I agree with anyone who decries "relativistic mass"; this is terribly misleading terminology and should be avoided. Say rather than a laser pulse possesses kinetic energy (the so-called "relativistic mass" is basically just the kinetic energy) and momentum. See Taylor and Wheeler, Spacetime Physics for more about this.

 

[JPC]

DaveC426913 , i saw your image about why photons can't escape

But, how can a loop be greated with bending spacetime , because to my thinking it would mean that a path made of a line made of many : paths between '2 points of the paper (that are not next to each other) ' is created

because if u have a straight line , and u want it to make a loop , at some point when u curve it the two ends have to meet and connect to each other//////
and , lightarrow, i meant the classical physics equation for the Force of the gravity interaction between the two objects, not the g value

 

[DaveC426913]

Don't take the diagram too literally.
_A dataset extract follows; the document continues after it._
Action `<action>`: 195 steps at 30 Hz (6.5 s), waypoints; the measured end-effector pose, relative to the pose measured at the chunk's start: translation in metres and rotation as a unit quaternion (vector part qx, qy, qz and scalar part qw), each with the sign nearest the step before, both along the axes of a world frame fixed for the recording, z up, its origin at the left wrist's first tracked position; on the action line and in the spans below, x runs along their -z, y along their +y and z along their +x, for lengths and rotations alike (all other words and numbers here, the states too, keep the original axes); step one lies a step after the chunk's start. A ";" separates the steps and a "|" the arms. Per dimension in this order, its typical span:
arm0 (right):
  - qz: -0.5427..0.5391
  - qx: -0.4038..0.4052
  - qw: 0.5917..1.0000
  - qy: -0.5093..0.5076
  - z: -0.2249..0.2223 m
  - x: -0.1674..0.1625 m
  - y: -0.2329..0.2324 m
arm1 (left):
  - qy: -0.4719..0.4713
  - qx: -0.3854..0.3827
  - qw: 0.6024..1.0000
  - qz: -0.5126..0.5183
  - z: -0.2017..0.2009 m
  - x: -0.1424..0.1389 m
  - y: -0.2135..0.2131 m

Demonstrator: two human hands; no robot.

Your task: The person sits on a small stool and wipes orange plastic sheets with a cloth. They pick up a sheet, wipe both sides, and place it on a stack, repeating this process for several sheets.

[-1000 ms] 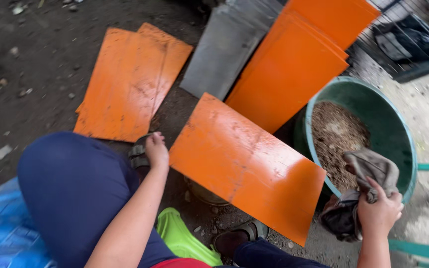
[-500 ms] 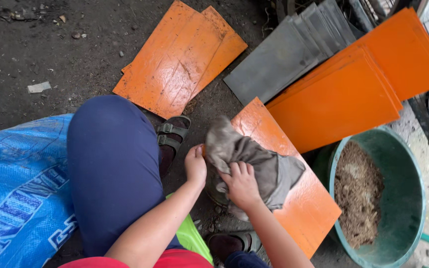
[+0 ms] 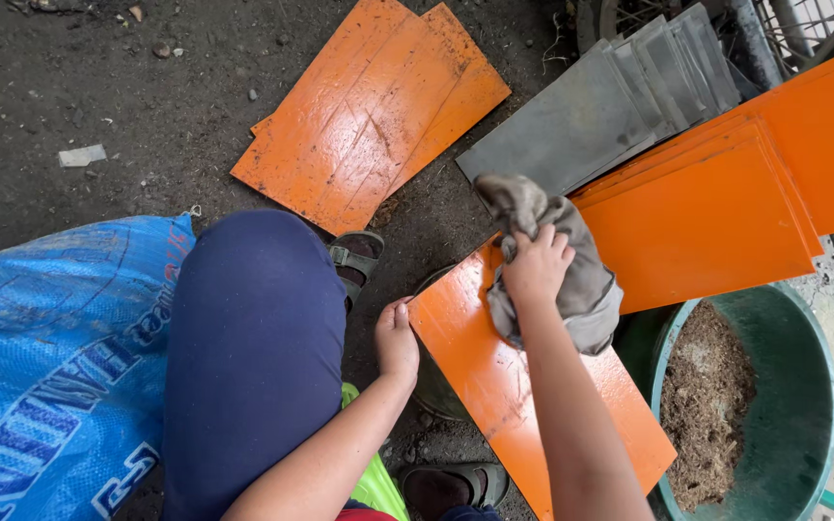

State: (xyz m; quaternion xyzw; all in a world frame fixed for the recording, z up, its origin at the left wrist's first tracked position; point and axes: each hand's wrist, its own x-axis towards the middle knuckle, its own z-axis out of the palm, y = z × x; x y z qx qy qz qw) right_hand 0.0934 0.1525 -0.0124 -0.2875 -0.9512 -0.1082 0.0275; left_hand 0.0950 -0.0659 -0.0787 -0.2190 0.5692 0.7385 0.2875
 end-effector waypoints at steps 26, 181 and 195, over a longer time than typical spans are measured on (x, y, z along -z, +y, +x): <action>-0.040 -0.066 0.995 -0.064 0.047 -0.018 -0.073 | -0.142 -0.006 0.972 0.187 -0.010 0.001 0.000; -0.439 0.304 0.431 0.727 0.470 -0.105 -0.003 | 0.391 0.388 0.830 0.090 -0.083 -0.213 0.152; -0.312 0.252 0.642 0.653 0.490 -0.172 -0.017 | 0.294 0.471 0.829 0.069 -0.101 -0.200 0.111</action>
Remember that those photons were surely emitted from infalling matter, they're not simply orbiting.

The point is simply that photons will follow a "straight line through spacetime" - though that straight line will not have an end outside the BH.

 

[JPC]

But if there's no 'end'
it would mean the bended line they follow goes on for infinity in a limited volume

 

[DaveC426913]

But if there's no 'end'
it would mean the bended line they follow goes on for infinity in a limited volume

Why is that a problem? The photon's universe has shrunk to a few hundred km in diameter. It crosses its universe and comes back to where it started from, over and over.

(This is an ideal situation, with a few sparse photons around an otherwise empty black hole. What really happens is that photons are absorbed and emitted by all the infalling matter, and in fact have quite short trajectories. )

 

[jnorman]

another way to look at this is to recognize that within the event horizon of a black hole, the gravity is so great that the escape velocity exceeds the speed of light.

 

[quantum123]

Laplace actually predicted a black hole also using Newton's laws.